Bu modelle bölge ve uluslararası güçlere nasıl bir mesaj vermek istediniz?
Suriye gerçekliğinin iyi bir fotoğrafını gösteriyoruz. Çünkü kantonlarımızda her inançtan, her halktan, kültürden insanlar var. Bu fotoğraf Suriye gerçekliğini temsil ediyor. İlan ettiğimiz ve kanton özerk yönetimi demokratik ve birlik içindeki bir Suriye’yi savunmak içindir. O yüzden bu sistemin sadece Afrin, Kobanê, Cizîrê ile sınırlı olmayıp Suriye’nin diğer bölgelerinde de sorunun çözümü için bir sistem olduğuna inanıyoruz. Ve bu yönlü gelişmelerin kısa süre içinde yaşanacağının işaretlerini görüyoruz. Rojava’da bunu başardığımıza göre kısa süre içinde başarılı olacağına inanıyoruz. Çünkü bunu dışında başka bir şeyin Suriye’deki sorunu çözeceğine de inanmıyorum. Bu proje gelecekte Suriye’nin projesidir. Demokratik, özgürlükçü Suriye’nin projesidir. Halkların, inançların, kültürlerin birbirini inkar yerine saygı ile karşılayacakları ve birlikte yaşamalarının projesidir.
Kanton Özerk yönetiminizin ilan edilmesinden kısa bir süre geçti. Geçen süre içinde hangi tepkilerle karşılaştınız?

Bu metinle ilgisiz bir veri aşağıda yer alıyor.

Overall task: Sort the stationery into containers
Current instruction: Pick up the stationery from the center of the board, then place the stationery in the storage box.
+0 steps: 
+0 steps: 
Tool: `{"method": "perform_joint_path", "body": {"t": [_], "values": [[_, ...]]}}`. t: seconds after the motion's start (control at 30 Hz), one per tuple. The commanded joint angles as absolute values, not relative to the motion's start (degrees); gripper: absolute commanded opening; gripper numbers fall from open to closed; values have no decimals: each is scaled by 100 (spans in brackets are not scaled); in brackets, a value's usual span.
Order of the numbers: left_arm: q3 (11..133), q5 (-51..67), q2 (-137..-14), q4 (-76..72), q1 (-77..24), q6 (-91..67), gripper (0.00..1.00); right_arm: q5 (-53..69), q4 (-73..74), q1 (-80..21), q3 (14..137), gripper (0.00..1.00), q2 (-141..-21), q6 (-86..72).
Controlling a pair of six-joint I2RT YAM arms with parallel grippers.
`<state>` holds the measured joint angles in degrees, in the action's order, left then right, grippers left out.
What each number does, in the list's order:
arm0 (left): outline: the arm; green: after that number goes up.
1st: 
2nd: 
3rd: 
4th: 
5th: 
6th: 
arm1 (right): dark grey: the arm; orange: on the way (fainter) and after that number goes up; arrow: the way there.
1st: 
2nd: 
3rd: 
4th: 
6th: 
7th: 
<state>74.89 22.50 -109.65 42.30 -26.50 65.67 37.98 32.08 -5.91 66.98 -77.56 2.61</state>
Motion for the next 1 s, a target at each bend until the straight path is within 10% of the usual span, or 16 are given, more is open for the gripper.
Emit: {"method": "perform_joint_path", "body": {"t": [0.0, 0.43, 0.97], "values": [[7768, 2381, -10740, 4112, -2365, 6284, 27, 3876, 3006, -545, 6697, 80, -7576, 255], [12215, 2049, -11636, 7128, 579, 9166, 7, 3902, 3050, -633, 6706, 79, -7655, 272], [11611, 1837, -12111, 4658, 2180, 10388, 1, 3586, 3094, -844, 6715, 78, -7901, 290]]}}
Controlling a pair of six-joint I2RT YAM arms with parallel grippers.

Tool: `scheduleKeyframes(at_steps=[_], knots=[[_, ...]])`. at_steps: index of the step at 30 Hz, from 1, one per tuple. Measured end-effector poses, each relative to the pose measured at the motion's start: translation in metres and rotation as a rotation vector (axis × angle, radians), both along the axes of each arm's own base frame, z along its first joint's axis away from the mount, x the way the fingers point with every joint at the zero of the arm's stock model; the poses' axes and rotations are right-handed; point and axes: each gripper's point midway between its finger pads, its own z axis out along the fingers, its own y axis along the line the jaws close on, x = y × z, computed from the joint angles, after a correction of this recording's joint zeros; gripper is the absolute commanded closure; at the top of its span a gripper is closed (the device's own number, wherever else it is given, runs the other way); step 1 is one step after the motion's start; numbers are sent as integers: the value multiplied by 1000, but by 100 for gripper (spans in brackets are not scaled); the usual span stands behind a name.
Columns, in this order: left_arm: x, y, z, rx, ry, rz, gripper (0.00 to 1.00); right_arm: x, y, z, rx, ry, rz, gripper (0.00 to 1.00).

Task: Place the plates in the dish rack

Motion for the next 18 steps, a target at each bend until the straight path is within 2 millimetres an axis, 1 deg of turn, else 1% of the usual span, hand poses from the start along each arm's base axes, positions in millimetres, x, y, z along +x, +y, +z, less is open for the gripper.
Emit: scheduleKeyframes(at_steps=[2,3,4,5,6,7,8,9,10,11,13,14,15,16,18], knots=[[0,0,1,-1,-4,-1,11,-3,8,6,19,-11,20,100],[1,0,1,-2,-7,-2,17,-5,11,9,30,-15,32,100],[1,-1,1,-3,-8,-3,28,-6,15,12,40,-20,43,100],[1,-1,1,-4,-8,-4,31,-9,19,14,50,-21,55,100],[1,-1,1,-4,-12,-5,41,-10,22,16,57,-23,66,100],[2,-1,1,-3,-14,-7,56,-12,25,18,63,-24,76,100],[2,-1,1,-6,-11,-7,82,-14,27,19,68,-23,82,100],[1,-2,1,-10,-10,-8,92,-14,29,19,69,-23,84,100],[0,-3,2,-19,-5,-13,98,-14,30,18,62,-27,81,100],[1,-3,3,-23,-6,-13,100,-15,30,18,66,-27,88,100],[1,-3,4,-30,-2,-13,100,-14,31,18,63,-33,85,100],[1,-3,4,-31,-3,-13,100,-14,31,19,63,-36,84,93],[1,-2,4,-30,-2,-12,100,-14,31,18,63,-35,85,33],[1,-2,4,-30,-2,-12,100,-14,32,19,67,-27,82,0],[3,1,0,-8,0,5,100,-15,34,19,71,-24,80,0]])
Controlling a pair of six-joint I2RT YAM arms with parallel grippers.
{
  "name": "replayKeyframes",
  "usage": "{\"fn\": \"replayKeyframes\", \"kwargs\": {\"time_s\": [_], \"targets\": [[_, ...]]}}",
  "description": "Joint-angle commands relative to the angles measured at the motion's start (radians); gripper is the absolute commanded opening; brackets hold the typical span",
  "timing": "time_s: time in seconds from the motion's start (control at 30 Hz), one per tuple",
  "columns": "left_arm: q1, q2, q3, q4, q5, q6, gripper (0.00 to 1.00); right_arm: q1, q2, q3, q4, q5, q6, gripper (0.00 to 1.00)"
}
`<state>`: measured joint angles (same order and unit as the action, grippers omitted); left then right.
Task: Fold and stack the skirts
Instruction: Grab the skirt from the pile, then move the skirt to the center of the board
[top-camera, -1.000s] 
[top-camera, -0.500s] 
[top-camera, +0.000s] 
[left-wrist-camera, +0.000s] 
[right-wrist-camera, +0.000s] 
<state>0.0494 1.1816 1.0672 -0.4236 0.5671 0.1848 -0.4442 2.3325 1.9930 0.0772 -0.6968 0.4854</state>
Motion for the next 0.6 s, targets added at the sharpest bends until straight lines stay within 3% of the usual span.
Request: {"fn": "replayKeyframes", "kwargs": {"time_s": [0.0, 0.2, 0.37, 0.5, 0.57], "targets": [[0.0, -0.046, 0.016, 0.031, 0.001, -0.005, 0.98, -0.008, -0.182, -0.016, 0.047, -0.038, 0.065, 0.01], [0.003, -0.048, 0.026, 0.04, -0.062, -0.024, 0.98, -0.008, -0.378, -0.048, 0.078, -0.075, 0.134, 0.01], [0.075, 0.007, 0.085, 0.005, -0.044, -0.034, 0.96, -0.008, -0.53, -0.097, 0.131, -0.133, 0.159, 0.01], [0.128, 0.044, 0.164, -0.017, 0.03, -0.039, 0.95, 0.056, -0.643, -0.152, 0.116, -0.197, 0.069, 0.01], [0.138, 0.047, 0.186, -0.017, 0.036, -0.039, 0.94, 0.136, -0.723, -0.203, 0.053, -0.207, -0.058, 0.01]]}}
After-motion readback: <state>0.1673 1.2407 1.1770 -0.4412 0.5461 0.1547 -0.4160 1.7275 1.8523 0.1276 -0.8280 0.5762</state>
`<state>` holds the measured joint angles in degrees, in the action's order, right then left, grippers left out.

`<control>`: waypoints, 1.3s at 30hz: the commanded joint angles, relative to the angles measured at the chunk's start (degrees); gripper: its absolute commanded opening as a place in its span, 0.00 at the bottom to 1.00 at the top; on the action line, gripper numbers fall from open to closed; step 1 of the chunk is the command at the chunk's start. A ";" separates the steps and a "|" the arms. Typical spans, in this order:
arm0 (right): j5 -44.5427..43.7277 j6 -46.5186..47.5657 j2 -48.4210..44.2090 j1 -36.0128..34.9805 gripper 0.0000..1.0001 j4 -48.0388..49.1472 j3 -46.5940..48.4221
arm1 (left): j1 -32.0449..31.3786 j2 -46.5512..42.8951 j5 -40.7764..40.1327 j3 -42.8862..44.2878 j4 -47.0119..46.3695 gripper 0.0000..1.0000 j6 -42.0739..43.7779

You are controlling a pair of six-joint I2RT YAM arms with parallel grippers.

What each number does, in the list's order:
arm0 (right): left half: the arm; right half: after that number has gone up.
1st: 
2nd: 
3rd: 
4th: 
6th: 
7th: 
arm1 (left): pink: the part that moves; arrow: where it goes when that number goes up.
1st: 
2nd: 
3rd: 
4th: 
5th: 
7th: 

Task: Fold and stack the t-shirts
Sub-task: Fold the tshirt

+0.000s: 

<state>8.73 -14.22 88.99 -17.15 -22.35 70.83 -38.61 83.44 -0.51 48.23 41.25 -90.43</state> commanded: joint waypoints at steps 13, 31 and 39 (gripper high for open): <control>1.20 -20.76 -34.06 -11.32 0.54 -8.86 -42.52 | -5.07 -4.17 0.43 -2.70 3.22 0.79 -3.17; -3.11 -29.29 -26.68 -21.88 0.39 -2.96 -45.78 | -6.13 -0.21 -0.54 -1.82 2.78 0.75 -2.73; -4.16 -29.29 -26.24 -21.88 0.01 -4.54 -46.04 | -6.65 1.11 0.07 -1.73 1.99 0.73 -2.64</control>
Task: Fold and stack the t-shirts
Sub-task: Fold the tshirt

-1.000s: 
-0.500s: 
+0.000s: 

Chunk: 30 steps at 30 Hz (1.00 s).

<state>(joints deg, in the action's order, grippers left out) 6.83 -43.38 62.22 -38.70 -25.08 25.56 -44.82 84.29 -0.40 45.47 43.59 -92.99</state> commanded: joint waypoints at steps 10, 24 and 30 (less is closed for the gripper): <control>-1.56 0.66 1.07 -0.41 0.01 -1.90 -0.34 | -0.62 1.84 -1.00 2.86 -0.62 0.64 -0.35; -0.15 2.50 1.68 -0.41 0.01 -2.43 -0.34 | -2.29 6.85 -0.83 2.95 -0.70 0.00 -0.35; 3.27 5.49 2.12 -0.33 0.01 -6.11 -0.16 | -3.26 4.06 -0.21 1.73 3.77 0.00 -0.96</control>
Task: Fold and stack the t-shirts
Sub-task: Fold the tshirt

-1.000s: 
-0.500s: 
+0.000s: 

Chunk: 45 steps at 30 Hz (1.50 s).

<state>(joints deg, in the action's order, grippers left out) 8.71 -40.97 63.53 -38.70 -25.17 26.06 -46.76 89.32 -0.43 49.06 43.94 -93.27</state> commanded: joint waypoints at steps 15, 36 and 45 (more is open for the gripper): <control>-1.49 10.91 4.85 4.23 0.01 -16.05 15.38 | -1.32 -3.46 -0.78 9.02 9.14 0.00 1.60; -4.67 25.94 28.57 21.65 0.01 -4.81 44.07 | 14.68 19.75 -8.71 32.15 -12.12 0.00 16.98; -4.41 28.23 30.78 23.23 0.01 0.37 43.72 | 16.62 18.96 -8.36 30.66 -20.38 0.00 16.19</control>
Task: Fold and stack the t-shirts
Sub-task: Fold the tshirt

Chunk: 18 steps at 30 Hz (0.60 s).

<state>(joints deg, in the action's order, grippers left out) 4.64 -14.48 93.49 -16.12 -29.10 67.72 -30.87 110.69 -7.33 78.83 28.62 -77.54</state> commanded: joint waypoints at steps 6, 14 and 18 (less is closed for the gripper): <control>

Uluslar arası güçler şaşkınlık içindedirler. Bazıları nereden çıktı bu diye şaşkınlık yaşarken bazıları da acaba bir Ortadoğu ülkesinde bu uygulanabilir mi diye kuşkuyla bakıyorlar. Aslında onların bu yaklaşımları ve şaşkınlıkları bölgemize bakışlarını gösteriyor. Yani onlara göre bölgemiz çok geri, kendisini yönetemez, halkı cahil nasıl olur da böyle bir şeyi yapabilir gibisinden çok küçümseyici bir yaklaşım. Ama bölge halkları kimin daha ileri kimin daha geri olduğunu gösterecek. Daha bu ilk adımımız bile bölgede büyük bir coşku ile karşılandı. Ve birçok ülke de benzer oluşumlara gitme yönünde hazırlıklar yapılmaya başladı. Örneğin bizden kısa bir süre önce bölge ülkesi olan Yemen uzun yıllardır çeşitli nedenlerle yaşadığı sorunlara çözüm bulmanın ancak bu yolla olacağını düşünerek alt kanton biçiminde kendisini örgütlediğini ve kanton yönetimine geçtiğini açıkladı. Elbet Yemen savaşın, şiddetin çok uç boyutta yaşandığı Suriye’de bu adımı atma cesaretimizden güç alarak böyle bir uygulamaya geçti diyoruz. Kaldı ki doğrusu da odur. Biz bu adımı atmasaydık Yemen’in böyle bir yönetim şeklini ilan edeceğini düşünmüyorum. Çünkü bu yönetim biçiminde halkın, halkların kendi kendilerini yönetmesi var. Bu da bölge ülkelerinde yaşanan sorunların temelini ortadan kaldırma yöntemidir. Bu birkaç ülke ile sınırlı kalmaz. Kısa sürede tüm bölge ülkeleri için bir model olacak. Çünkü bu modelde özgürlük var, demokrasi var, kardeşlik var, inançlara, kültürlere, cinslere, halklara saygı var.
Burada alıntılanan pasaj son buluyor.